**BRIEF:** Print the data below exactly, but only the lines from the one containing "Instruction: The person" down to the one containing "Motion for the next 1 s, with", inclusive.

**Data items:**
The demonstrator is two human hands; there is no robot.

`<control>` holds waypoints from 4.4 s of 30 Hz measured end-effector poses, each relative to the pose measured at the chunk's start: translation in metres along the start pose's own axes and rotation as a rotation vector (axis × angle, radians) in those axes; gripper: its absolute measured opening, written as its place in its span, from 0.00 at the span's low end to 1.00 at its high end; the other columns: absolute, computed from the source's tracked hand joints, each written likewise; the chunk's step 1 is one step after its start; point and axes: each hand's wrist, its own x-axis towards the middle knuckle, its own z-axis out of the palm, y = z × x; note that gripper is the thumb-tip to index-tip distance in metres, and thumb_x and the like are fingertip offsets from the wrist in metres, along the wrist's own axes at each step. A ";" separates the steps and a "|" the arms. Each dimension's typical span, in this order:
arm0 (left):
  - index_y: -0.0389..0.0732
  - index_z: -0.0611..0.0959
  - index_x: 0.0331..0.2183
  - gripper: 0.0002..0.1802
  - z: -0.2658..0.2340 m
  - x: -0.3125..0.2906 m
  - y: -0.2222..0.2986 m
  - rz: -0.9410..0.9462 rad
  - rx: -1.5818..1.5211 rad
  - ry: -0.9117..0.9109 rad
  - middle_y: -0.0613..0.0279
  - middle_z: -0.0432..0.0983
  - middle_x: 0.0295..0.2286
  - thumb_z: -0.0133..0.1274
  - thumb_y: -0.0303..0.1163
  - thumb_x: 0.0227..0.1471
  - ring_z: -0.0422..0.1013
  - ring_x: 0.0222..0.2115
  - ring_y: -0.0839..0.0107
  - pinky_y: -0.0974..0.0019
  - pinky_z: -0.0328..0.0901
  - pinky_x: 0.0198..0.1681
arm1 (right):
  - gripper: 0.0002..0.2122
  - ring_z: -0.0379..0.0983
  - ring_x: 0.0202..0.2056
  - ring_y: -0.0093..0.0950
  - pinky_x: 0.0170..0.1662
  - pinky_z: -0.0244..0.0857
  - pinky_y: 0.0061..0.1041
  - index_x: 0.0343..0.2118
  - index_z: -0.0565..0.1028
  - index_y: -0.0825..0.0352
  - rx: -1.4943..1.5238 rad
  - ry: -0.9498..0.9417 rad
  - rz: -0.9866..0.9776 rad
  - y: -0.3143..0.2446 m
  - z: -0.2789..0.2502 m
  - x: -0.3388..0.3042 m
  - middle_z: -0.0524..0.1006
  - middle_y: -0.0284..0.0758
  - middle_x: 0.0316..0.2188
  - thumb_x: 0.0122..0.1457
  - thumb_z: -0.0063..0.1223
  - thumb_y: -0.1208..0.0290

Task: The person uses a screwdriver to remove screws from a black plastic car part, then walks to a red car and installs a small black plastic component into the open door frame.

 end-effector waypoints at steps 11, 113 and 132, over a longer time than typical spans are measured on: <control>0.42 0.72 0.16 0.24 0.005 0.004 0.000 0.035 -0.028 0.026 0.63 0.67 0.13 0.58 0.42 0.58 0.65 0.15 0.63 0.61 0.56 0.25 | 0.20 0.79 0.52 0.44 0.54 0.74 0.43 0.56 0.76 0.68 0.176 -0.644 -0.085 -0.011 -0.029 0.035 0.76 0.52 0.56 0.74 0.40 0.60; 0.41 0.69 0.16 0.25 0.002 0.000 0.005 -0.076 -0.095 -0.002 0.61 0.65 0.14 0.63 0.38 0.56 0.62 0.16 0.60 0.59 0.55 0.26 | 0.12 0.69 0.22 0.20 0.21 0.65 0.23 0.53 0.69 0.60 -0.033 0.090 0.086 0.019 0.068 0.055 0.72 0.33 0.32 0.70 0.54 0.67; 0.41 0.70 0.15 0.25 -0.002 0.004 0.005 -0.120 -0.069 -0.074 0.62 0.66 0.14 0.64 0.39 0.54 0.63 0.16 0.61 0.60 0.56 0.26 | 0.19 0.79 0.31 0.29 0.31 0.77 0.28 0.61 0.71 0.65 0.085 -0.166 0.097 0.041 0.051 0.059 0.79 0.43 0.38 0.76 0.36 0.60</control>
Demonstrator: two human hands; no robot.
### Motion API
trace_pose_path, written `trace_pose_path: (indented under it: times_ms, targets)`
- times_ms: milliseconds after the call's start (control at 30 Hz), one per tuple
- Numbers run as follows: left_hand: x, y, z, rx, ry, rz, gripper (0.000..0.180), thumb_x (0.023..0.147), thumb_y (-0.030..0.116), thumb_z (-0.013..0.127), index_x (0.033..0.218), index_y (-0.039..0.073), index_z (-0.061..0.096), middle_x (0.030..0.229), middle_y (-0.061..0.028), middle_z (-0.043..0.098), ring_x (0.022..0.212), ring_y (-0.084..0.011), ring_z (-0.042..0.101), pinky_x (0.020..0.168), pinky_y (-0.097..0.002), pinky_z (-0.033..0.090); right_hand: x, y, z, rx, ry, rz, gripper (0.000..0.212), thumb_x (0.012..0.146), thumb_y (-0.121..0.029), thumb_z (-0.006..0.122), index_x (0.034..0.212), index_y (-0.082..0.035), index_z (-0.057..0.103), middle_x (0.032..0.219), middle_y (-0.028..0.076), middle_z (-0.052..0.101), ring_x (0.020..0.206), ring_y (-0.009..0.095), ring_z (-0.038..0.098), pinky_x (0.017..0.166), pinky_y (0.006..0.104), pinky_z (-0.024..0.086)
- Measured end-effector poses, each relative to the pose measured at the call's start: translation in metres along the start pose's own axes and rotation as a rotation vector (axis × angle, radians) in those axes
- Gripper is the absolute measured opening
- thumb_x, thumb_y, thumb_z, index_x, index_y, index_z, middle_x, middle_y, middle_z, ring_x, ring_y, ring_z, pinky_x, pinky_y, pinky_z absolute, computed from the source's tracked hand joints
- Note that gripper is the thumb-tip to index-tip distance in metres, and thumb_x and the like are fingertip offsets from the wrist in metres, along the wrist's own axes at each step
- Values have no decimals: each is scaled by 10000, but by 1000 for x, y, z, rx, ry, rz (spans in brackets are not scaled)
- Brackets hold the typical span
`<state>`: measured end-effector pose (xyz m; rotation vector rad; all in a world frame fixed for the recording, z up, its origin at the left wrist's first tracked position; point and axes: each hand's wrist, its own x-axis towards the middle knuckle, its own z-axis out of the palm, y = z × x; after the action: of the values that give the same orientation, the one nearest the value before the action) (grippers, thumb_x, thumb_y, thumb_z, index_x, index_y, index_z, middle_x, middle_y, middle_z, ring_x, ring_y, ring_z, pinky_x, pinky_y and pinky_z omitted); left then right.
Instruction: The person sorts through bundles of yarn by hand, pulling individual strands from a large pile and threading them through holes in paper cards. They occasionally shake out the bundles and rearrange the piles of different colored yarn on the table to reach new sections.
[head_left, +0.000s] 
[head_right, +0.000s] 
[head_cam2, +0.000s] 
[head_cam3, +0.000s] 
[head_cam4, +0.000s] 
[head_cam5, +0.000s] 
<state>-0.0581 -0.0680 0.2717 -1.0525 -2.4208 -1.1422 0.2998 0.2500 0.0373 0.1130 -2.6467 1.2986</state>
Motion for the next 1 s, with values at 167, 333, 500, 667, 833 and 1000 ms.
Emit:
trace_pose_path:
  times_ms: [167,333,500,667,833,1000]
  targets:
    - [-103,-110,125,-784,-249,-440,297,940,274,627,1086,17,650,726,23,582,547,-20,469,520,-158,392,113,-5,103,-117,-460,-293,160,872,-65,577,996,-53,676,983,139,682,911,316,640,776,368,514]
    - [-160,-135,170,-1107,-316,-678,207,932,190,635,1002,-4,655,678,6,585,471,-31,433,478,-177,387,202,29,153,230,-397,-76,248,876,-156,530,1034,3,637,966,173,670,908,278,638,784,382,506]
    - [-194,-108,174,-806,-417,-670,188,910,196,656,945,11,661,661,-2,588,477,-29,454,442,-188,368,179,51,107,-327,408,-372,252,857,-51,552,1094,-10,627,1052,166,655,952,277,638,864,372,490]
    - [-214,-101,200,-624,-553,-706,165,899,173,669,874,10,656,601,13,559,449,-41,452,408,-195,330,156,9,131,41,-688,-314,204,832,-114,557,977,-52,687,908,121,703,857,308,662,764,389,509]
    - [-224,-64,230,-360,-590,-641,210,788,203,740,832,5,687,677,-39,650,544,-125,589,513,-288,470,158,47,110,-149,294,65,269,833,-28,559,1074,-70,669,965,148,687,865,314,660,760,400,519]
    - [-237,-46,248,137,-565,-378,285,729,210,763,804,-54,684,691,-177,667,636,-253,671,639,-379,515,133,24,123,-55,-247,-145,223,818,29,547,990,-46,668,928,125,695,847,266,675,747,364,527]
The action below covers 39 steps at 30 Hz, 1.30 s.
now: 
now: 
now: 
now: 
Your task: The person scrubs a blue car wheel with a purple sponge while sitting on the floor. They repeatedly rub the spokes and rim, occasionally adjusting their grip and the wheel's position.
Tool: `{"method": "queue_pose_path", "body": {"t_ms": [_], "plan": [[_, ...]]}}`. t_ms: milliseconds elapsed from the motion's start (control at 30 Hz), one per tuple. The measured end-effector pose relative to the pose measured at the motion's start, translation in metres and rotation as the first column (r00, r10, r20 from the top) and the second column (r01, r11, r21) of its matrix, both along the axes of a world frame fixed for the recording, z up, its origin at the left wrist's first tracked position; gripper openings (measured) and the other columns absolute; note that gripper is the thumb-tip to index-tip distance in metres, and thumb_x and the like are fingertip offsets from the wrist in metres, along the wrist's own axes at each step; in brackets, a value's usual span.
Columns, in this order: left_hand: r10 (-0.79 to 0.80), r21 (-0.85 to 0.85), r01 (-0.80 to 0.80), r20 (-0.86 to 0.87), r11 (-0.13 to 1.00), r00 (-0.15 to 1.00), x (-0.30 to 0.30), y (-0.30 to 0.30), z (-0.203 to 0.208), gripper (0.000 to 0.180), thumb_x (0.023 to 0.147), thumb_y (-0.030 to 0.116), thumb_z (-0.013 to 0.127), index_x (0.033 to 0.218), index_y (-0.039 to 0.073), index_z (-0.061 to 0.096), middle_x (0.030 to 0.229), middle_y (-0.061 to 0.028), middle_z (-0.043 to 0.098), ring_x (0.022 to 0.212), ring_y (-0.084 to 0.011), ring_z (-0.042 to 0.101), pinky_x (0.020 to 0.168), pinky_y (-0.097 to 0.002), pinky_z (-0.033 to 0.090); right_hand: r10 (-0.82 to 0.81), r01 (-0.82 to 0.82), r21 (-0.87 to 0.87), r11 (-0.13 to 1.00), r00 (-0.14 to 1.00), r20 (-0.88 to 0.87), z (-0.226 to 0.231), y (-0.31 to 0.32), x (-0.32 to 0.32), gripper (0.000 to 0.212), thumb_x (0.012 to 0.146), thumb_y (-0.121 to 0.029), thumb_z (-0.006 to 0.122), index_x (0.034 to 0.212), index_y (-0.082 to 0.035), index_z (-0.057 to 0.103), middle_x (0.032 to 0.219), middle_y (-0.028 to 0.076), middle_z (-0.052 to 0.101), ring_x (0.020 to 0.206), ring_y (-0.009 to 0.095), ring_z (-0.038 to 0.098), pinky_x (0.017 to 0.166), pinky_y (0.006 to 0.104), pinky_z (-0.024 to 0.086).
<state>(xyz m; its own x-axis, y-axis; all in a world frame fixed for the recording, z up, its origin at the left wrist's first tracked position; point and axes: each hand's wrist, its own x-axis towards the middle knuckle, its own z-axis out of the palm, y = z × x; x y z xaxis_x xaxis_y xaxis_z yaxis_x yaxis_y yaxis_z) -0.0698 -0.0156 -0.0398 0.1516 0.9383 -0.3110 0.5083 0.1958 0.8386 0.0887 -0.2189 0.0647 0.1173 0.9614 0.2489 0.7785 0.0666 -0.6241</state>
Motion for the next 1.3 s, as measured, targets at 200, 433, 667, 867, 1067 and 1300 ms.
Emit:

**SOLUTION TO THE PROBLEM:**
Instruction: The person sorts through bundles of yarn by hand, pulling individual strands from a large pile and threading them through holes in paper cards. They occasionally shake out the bundles and rearrange the piles of different colored yarn on the table to reach new sections.
[head_left, +0.000s] 
[head_right, +0.000s] 
[head_cam2, +0.000s] 
[head_cam3, +0.000s] 
[head_cam4, +0.000s] 
[head_cam5, +0.000s] 
<state>-0.0581 -0.0680 0.2717 -1.0525 -2.4208 -1.1422 0.2998 0.2500 0.0373 0.1130 -2.6467 1.2986</state>
Motion for the next 1 s, with values at 167, 333, 500, 667, 833 and 1000 ms.

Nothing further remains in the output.